Joined-up thinking for entrepreneurial companies

Mar 24, 2011

 

Rachel Salter (pictured), tax principal at MacIntyre Hudson’s Milton Keynes office, said: “The overall feel of the Budget is positive and fair. In particular, the changes to Enterprise Investment Scheme, Research & Development tax credits for SMEs and the extension of Entrepreneurs’ Relief to £10 million all sound like joined up thinking for smaller, entrepreneurial companies.
 
The Plan for Growth, published alongside the budget, offers useful access to finance measures for SMEs.
 
Rachel said: “We need more detail on how the proposed Business Angel Co-Investment Fund and the £2.5 billion Business Growth Fund will operate but it seems to be a measure to help those SMEs with the best potential for growth.”
 
However, Entrepreneurs’ Relief could have offered more for businesses throughout the area, she added.
 
“We are deeply disappointed that there is no extension of the relief to employees. It is rare that an employee owns 5% or more of the shares in a company -the minimum share holding required for qualification – and at the moment holders of Enterprise Management Incentive share options do not qualify.
 
"Changing both these requirements would have encouraged greater employee share ownership in their employer companies.”
 
There are also other areas of the Budget which will be of concern to businesses throughout the county.

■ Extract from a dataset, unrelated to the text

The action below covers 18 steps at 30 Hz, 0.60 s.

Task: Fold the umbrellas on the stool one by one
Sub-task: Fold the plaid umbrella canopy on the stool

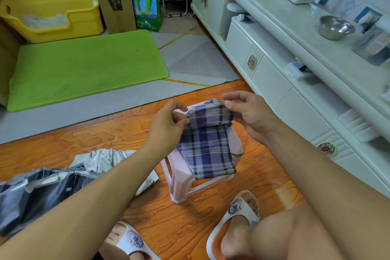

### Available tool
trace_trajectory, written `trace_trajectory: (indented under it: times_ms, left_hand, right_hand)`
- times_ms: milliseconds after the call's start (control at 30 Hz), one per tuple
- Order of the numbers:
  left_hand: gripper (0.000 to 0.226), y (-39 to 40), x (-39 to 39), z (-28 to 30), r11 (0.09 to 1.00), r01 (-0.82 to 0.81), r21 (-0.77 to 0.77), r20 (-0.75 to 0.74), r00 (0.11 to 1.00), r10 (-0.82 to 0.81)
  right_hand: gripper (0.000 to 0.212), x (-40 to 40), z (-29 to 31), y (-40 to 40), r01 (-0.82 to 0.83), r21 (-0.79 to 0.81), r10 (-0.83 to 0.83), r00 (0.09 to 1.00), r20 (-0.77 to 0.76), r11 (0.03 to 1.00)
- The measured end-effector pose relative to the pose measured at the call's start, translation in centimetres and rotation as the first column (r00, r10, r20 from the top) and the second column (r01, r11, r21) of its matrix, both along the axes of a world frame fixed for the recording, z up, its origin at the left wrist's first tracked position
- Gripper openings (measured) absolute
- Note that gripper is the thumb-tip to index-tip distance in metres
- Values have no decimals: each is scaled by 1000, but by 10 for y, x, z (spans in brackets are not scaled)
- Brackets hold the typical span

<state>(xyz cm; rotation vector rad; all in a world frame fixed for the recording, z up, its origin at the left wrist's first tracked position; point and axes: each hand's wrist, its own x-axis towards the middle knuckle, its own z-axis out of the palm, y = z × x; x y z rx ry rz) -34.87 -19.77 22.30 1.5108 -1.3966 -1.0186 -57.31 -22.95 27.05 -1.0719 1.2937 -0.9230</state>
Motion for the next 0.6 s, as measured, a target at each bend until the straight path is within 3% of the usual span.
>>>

These include the lack of real measures on IR35. Rachel said: “A helpline, ‘better trained’ people to investigate and a focus on ‘higher risk areas’ are meaningless measures.
 
“While it means that some companies can perhaps breathe more easily, knowing that they probably will not be checked, this does not solve the IR35 problem. It should have been scrapped and a real test to determine whether someone is employed introduced instead.”
 
When it comes to business owners in Milton Keynes, MacIntyre Hudson is dismayed by what it sees as a missed opportunity on personal allowances.
 
Rachel said: “The Chancellor confirmed that the 50% rate of income tax is a temporary measure and that he has asked HMRC to review how much revenue it raises.
 
"There was, however, no mention of the clawback of personal allowances for those earning between £100,000 and £115,000. The result is the anomaly of an effective tax rate of 60% in this income bracket.
 
“This means that someone earning £100,000-£115,000 pays a higher rate of tax than the super rich.”
 
“There are many welcomed measures in the budget including that the Time to Pay scheme is continuing and that UKTI will be offering more support to SMEs who want to export. Increasing numbers of our clients are looking to expand their business that way, so we’re delighted to see this.”